### Problem details:
Report every line of the listing below in which the string "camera" occurs.

### Supplied material:
------------------------------

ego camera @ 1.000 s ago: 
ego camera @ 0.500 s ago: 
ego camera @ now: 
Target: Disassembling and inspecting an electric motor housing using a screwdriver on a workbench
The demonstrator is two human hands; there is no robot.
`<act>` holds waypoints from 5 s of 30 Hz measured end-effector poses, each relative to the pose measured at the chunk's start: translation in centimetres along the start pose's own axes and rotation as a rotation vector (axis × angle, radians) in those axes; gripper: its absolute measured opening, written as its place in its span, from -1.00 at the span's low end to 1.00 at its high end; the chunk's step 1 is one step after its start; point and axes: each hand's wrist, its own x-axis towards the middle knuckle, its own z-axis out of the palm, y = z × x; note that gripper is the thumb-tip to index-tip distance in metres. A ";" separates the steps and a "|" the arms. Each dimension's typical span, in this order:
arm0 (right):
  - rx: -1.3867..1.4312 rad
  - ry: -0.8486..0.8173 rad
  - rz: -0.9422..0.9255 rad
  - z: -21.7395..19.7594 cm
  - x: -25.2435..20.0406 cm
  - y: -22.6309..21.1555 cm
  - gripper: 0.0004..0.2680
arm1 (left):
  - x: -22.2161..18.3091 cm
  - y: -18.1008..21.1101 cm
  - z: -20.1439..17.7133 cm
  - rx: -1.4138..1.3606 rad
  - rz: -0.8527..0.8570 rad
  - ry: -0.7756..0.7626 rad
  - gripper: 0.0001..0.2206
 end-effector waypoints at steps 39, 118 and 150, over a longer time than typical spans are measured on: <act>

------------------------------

### Exercise response:
ego camera @ 1.000 s ago: 
ego camera @ 0.500 s ago: 
ego camera @ now: 

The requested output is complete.